The second half of the section was covered by Dr Rosie Knight’s paper ‘The ‘Dual Exploitation’ of Enslaved Mothers: Centering the Slaveholding Household’, which told the story of enslaved black mothers who had to care for their white mistress’ children as well as their own. It was an illuminating exploration of how they struggled to do the most basic of tasks for their own children, but also formed emotional attachments to their ‘adoptive’ white children: “Charlotte, like so many other enslaved mothers, quite literally had her child taken out of her arms to be replaced with the white child she was supposed to be looking after.”

The topic of ‘Stolen ‘Property’, Theft and Female Resistance to Slavery’ followed, opened by Dr Laura Sandy’s ‘Slave Stealing Women, Slave-Owning Women and Stolen Slaves in the American South.’ She explained that abolitionists would take slaves and set them free, while others would steal slaves and traffick them, often treating them with even more cruelty than their original masters had.

Next was Dr Rebecca Fraser on ‘Black Women’s Artistic Responses to Racial Slavery in Nineteenth-Century America’. Her paper concerned two incredibly talented and intellectual black women who remain largely unknown: Edmonia M. Lewis and Harriet Powers.

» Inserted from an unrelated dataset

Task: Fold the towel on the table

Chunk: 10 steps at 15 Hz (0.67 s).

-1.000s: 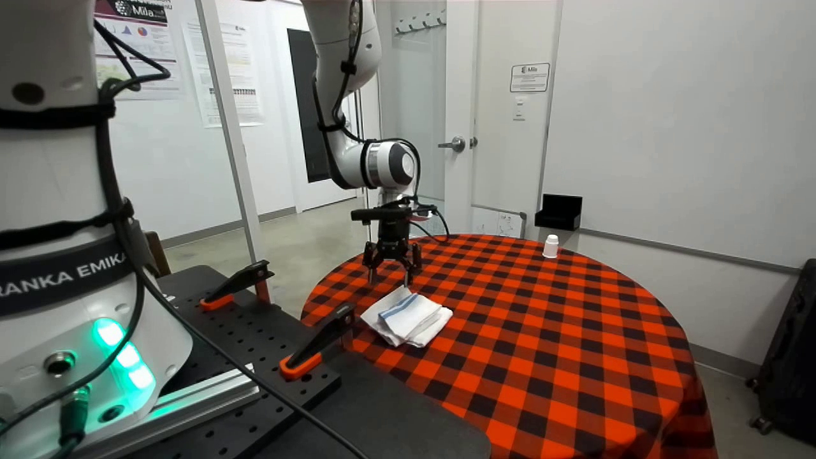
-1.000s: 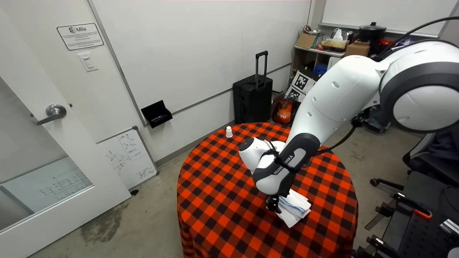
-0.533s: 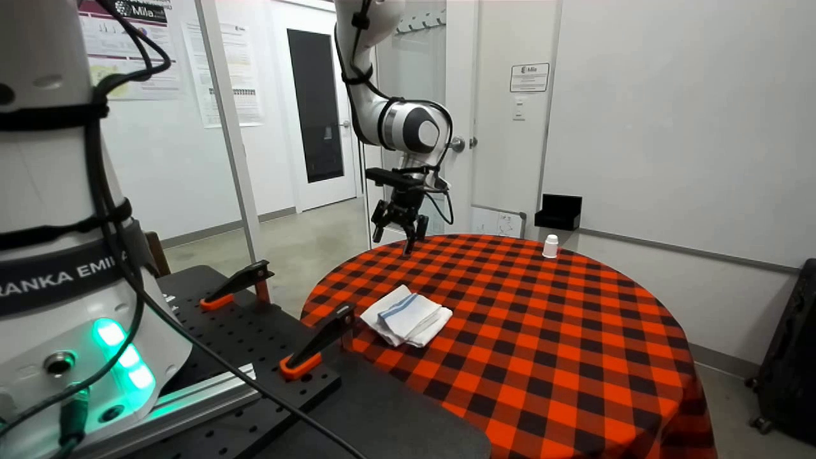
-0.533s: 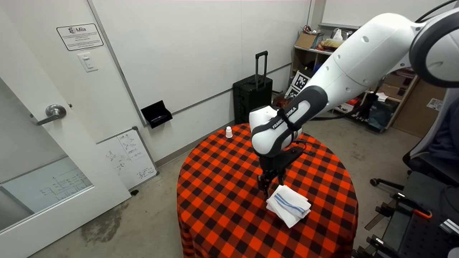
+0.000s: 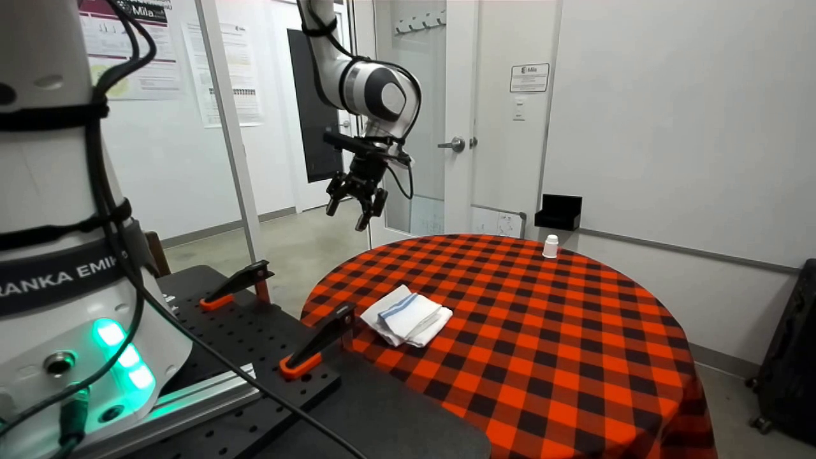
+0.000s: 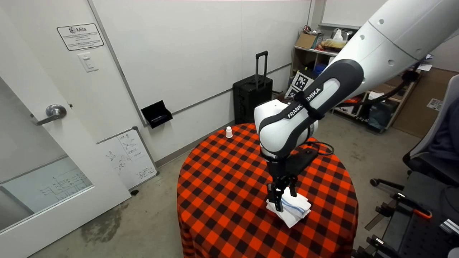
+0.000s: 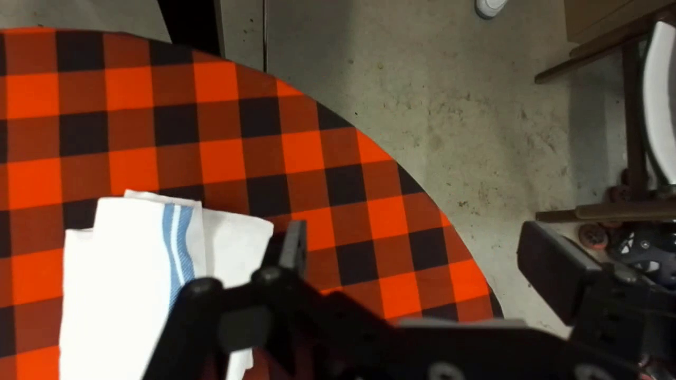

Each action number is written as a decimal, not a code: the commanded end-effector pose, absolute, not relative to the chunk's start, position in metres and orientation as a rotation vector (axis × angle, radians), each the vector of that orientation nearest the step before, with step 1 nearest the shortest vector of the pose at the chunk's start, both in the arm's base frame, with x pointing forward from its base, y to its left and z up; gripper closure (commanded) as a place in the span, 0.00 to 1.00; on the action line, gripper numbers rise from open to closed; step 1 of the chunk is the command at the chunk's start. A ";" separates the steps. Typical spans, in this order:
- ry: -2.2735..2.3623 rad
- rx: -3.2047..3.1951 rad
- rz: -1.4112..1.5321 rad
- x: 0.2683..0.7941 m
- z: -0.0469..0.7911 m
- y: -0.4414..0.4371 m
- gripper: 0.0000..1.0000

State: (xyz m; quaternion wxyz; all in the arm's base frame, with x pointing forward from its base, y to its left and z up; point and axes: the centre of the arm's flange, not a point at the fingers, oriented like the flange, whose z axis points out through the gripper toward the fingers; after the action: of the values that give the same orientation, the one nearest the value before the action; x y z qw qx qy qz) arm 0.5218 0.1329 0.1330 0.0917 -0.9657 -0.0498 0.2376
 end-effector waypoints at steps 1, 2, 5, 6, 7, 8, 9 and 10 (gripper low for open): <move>-0.091 -3.002 0.609 0.478 0.177 0.144 0.00; -0.037 -3.032 0.530 0.473 0.185 0.146 0.00; 0.062 -3.049 0.335 0.459 0.206 0.146 0.00; 0.078 -3.059 0.298 0.454 0.211 0.143 0.00; 0.094 -3.068 0.263 0.449 0.216 0.140 0.00; 0.107 -3.080 0.233 0.444 0.223 0.136 0.00; 0.117 -3.094 0.213 0.439 0.228 0.132 0.00; 0.122 -3.108 0.193 0.434 0.234 0.126 0.00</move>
State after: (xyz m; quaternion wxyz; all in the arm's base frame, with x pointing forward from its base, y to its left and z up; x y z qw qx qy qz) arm 0.4627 0.1405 0.2094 0.0364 -0.9946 0.0260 0.0936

Dr. Fraser  is working with Gal-Dem magazine to push the stories of women of colour into the contemporary historical narrative, allowing their silenced voices to be heard.

The conference drew to a close with a rousing and animated keynote address from Professor Catherine Clinton of the University of Texas at San Antonio, which summed up the conference and all that it hoped to achieve. She said, “Perhaps in these perilous times, with the scores of children being separated by government decree on the American border, with a need for Black Lives Matter and Say Her Name movements within the United States; perhaps during this era we must continue to draw the parallels and keep the historical perspective in the headlines.”

This event formed the first of three major events for the History Research Centre’s Youth, Gender and Sexuality research group at Manchester Metropolitan University co-led by Dr April Pudsey and Dr Craig Griffiths.